Suatu pagi, Jayeng memarkir motor di pinggir jalan untuk membeli sarapan. Lapak sederhana dengan spanduk pudar bertuliskan “Nasi Uduk Retna—Sambal Kacang Pecah Kenangan” (Maya yang menyarankan kalimat itu, katanya agar pembeli tersenyum sebelum menyuap). Retna, dengan kerudung bunga-bunga kecil, menyambut dengan mata yang menatap dalam-dalam namun lembut.
“Ambil saja yang hangat,” ucap Retna. “Kalau dingin, nanti hatimu ikut dingin.”
“Berapa, Bu?”
“Lima belas. Tapi kamu ambil dua, satu buat temannya di warung kopi itu.” Retna melirik ke arah gang yang ditempati Maya dan Madi.

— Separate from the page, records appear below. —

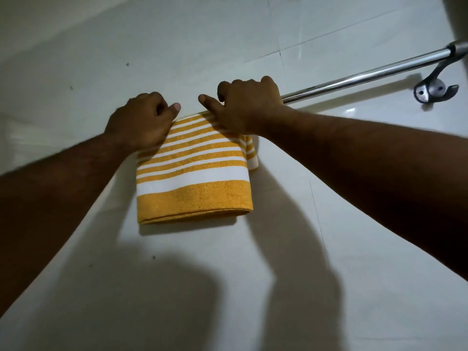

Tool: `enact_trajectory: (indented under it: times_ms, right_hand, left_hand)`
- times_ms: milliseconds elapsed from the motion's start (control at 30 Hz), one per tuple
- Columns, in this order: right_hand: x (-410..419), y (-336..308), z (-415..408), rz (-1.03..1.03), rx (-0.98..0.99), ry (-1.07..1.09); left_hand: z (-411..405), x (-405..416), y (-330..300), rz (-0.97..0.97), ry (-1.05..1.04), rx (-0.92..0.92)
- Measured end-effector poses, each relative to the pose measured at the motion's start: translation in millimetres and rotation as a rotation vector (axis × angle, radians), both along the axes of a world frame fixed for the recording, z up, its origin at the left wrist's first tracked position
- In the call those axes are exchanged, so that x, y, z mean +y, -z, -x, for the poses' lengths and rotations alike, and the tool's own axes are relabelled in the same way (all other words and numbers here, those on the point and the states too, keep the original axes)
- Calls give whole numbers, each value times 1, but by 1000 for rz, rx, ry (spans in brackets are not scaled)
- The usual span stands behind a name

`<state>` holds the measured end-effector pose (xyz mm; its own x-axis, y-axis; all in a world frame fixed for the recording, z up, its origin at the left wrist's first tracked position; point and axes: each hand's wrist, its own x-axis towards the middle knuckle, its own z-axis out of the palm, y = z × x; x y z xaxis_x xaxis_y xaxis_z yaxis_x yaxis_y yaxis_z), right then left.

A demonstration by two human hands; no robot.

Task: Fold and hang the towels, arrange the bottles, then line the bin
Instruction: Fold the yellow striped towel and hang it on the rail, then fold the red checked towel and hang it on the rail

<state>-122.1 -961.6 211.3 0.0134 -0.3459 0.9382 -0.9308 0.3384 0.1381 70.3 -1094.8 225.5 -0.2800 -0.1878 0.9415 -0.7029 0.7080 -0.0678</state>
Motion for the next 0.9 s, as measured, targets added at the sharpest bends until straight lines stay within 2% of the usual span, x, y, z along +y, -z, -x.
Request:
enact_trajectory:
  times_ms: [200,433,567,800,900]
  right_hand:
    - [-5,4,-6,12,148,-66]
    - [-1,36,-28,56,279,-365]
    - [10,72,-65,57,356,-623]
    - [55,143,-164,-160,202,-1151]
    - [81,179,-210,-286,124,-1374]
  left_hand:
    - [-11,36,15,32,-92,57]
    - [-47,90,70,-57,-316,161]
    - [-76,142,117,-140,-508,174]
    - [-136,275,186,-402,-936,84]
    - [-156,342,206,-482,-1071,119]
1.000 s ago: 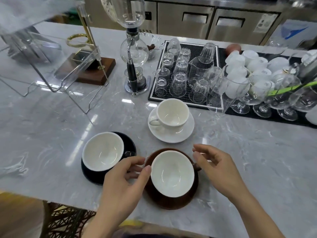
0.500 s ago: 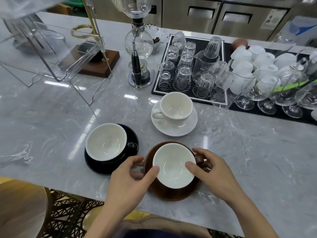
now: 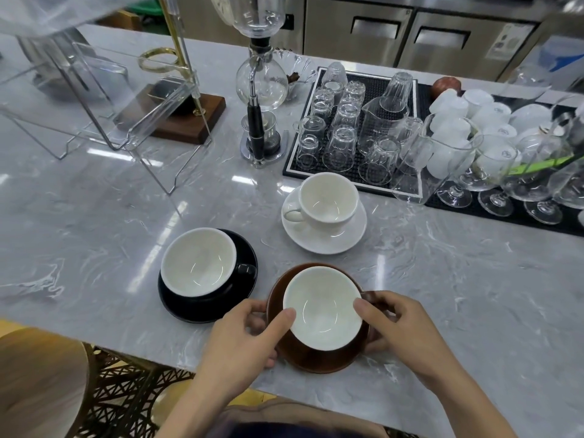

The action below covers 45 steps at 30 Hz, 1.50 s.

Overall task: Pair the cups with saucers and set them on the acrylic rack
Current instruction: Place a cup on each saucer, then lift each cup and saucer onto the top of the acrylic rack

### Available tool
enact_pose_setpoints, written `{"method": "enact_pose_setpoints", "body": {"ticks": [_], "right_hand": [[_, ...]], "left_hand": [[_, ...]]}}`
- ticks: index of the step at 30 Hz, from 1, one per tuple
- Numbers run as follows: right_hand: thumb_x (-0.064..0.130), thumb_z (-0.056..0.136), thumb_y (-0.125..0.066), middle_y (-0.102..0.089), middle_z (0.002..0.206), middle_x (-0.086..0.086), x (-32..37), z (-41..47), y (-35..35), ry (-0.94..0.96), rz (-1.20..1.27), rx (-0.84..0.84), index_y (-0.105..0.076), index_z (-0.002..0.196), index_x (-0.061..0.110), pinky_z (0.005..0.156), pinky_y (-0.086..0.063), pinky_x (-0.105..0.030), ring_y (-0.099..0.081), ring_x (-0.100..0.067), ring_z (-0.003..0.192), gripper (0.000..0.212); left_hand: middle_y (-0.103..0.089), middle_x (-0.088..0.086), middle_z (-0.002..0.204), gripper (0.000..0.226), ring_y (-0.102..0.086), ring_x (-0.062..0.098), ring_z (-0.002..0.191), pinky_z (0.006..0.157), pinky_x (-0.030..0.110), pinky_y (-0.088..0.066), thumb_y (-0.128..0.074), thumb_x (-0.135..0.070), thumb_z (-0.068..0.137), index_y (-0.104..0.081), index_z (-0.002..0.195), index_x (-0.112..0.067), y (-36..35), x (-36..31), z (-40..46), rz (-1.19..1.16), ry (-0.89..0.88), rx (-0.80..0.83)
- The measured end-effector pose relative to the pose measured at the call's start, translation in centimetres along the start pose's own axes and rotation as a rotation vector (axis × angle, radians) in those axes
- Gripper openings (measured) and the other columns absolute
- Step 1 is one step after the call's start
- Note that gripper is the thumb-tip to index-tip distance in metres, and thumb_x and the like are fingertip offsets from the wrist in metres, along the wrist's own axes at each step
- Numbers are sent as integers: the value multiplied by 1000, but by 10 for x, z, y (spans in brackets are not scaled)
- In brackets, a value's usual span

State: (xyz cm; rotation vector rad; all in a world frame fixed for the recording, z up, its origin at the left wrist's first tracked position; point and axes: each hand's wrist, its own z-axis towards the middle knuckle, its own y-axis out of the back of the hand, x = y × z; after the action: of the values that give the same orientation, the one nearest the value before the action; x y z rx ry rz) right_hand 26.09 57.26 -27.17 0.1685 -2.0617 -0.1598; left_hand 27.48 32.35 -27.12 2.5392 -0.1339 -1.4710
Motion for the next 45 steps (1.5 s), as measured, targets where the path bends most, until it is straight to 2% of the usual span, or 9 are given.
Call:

Jayeng mengangguk. Di detik itu ia melihat sesuatu yang tidak dijual di kota: ketulusan yang tak ditagih kembali. Ia ingat cerita Maya tentang Retna, perempuan yang memilih berdamai dengan sepi. Ia pernah guru les menjahit, lalu usaha kecilnya padam oleh banjir. Suami pergi bersama janji yang lebih berani dari keberanian. Retna memilih tinggal, bukan menunggu, melainkan menanam ulang.
“Kau tahu,” kata Retna, mengikat kantong dengan rapi, “aku punya kebiasaan menyisihkan empat bungkus untuk anak-anak pemulung. Aku bukan siapa-siapa, tapi setidaknya pagi mereka bisa mengingat rasa kenyang.”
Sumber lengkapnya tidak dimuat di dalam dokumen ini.